I don't have experience with their Postgres product, but pushing breaking changes to a database with no notice or communication (either before or after doing it) simply isn't acceptable.
> Direct modification of grant tables using statements such as INSERT, UPDATE, or DELETE is discouraged and done at your own risk. The server is free to ignore rows that become malformed as a result of such modifications.
Discouraged, but not broken--except in GCP after a silent update. GCP now blocks changes from being made to those tables entirely, breaking with MySQL's behavior, as well as GCP's own earlier behavior.
We have battle-tested tooling that makes this work brilliantly in all other environments. Updating the _priv tables directly is the only way to modify privileges within a transaction in MySQL.
Sounds like you took a calculated risk and it backfired. Google Cloud SQL even has it in their documentation that they automatically do these upgrades, and you were relying on unsupported behavior of the database. Especially when it’s security related, I can easily imagine something breaking in a minor release.
You’re using unsupported functionality that may break at any time, and you are using a managed database service that automatically updates. I don’t think you would have had a better time with any of the other cloud providers.
It's not unsupported. It's literally documented by the MySQL project, existed for more than 5 years, was supported by Google, and continues to be supported by MySQL.
Google broke it without warning. That's a breaking change to your database, in production, 5 years after v5.7's release when you're fully locked in without so much as even a version bump.
Microsoft didn't do this. AWS didn't do this. Google did this.
Let this be a lesson to everyone that Google can and will break your critical production systems even years after they're operating perfectly, and they'll provide no warning, no explanation, and no fix.
If it's specifically a change Google did, and upstream MySQL still supports this behavior, I'm inclined to agree with you that this is a surprise.
Having said that, it is worth emphasizing that you relied on unsupported / discouraged behavior that "is at your own risk". This isn't just any random feature Google disabled, it's security-related behavior that is discouraged to rely upon by MySQL themselves. This is a big caveat, and is something that I would never recommend anyone to do, especially not when you're planning on outsourcing the management + maintenance of your database.
Yeah regardless of these other points about the risk you took, the lack of response or initial communication is not good at all. Seems to be a pattern with Google. Sorry to hear you sunk so much time in chasing that change down.
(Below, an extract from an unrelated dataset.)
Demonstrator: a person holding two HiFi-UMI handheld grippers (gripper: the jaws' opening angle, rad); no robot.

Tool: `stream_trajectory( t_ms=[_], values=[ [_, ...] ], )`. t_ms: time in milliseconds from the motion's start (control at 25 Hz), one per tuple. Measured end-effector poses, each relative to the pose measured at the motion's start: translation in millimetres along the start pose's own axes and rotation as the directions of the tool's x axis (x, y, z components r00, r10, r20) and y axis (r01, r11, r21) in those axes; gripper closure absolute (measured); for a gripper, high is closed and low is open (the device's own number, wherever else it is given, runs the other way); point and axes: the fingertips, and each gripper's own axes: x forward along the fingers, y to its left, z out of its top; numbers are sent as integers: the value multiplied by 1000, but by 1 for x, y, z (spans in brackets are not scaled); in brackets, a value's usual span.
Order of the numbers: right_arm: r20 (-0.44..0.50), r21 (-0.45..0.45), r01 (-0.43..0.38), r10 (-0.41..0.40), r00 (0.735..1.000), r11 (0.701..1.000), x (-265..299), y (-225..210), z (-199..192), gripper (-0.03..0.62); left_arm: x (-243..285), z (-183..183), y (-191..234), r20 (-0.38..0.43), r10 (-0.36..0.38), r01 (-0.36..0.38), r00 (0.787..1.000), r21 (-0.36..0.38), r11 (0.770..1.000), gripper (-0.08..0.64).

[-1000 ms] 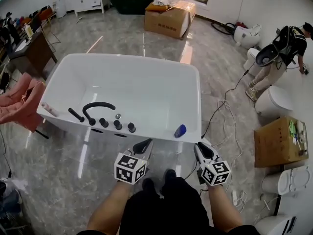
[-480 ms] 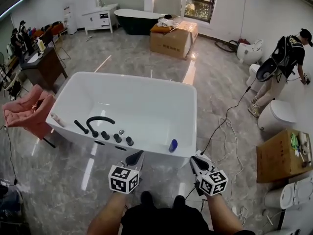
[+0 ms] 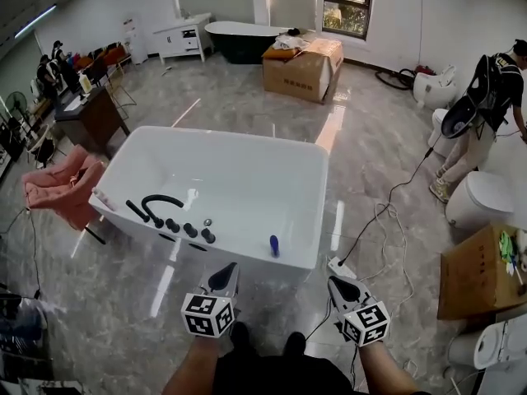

Yes. When I'm applying large changes to permissions across many users and many tables/columns, which happens after every migration, then I absolutely need transaction guarantees. I cannot risk having a half-applied change leaving the database and its users in an unknown state.
Could you write your permission changes/rollback logic to be idempotent? In this case you could always push the changes to completion, and reason about whether each intermediate state is safe.
An alternative to this is to snapshot the database, and test the permissions change on the snapshot. Not as good as a transaction, but often good enough to proceed with the prod operation.
>GCP now blocks changes from being made to those tables entirely, breaking with MySQL's behavior, as well as GCP's own earlier behavior.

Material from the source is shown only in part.